The move, which is expected to generate annual cost savings of up to £45m, will affect staff at Hammersmith, west London, and O2's headquarters in Slough.

In the results, O2 said total revenues rose 21 per cent to £2.68bn, with the figure for the UK up to £1.65bn from £1.47bn a year earlier, after its customer base grew by ten per cent to 12.6 million.

Chief executive Peter Erskine said: "We are pleased to report our first pre-tax profits, almost exactly two years after the demerger.

"This reflects the single-minded focus on profitable growth, operational improvement, and financial discipline that we committed to at the time of the demerger."
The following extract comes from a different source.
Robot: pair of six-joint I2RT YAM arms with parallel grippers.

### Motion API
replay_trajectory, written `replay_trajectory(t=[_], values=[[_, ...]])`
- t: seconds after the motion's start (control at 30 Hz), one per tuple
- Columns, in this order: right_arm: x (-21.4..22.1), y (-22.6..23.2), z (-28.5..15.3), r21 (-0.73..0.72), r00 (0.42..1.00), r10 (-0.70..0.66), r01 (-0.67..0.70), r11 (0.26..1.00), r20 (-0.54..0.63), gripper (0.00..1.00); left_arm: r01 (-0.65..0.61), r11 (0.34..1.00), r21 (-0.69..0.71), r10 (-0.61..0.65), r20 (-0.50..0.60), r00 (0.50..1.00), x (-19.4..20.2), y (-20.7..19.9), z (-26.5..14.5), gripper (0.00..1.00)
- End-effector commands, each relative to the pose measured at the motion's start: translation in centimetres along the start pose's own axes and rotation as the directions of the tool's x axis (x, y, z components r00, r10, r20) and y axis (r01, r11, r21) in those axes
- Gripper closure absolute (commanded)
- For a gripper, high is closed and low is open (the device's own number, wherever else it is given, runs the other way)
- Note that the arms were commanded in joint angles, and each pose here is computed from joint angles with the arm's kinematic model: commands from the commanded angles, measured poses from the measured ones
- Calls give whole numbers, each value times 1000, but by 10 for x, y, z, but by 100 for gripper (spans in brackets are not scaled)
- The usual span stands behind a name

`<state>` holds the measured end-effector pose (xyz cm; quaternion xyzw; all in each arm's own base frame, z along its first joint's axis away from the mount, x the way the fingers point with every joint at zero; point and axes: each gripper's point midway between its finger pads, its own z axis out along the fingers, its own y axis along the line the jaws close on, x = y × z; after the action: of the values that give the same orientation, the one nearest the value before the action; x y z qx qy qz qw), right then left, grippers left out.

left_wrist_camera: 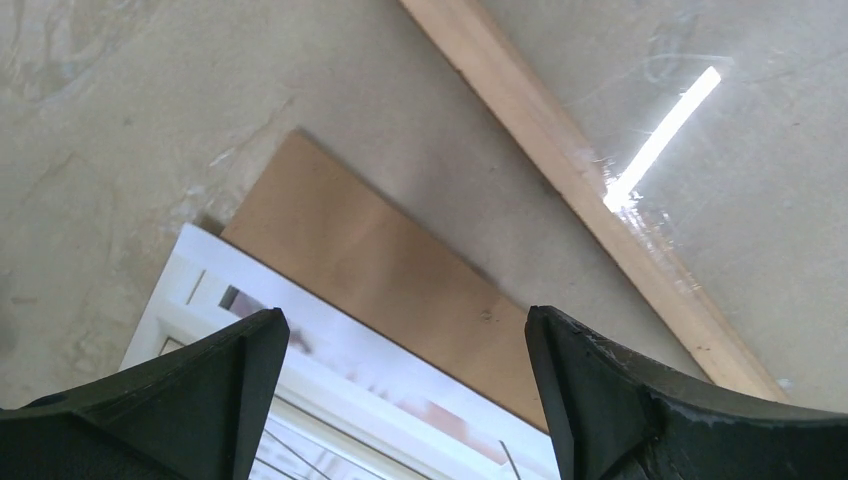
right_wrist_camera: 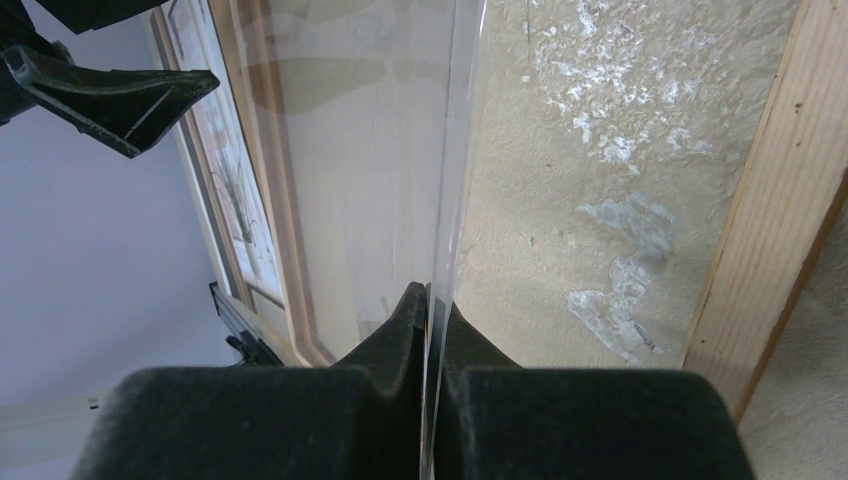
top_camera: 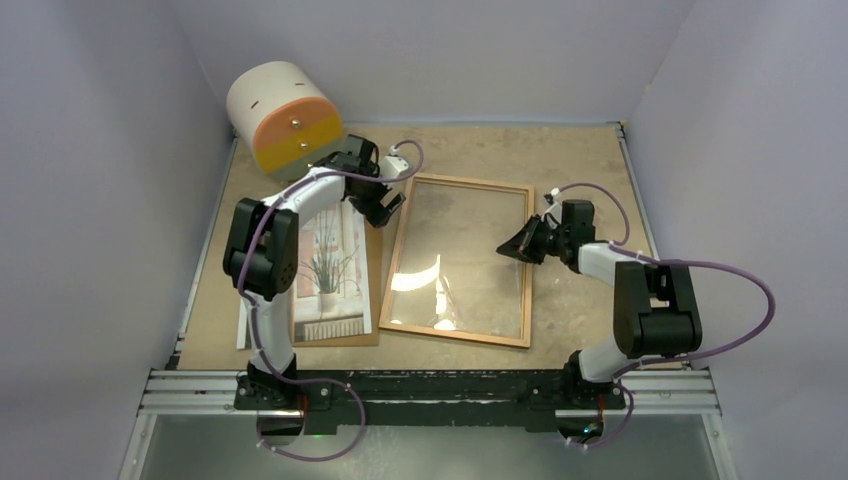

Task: Put the photo into the frame
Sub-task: Adjust the photo frame item on the photo frame.

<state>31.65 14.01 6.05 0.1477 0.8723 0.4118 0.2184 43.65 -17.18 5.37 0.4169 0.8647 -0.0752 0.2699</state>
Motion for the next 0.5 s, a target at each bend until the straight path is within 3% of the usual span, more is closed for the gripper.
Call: replay_trajectory(t=[0.0,0.47], values=[[-4,-2,-5,31,999,-24,23,999,30,100,17,1000,-2,-17,-1,1000,-3,6,0,5],[4,-15,-8,81,999,23,-25,996,28,100,26,999,19,-26,-13,1000,4,-2,11,6]])
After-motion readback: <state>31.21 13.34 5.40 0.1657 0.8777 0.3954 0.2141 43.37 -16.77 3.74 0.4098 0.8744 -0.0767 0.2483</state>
Mr Erskine said he was confident of meeting full-year targets, although he warned that revenue growth in the UK was likely to slow in the second half as the mobile phone market becomes more competitive.

O2 has already warned of an impact from a cut in termination rates - the price that mobile phone firms charge each other and landline operators for putting callers through to their customers.

The former BT Cellnet business is also facing increased competition from Hutchison's 3, a relative newcomer to the UK mobile phone market.

O2's other main market, Germany, also faces a tough second half, although turnover in the first six months lifted sharply to £719m with operating losses down to £35m from £121m a year earlier.

The company's customer base in the country grew by 22 per cent to 5.25 million.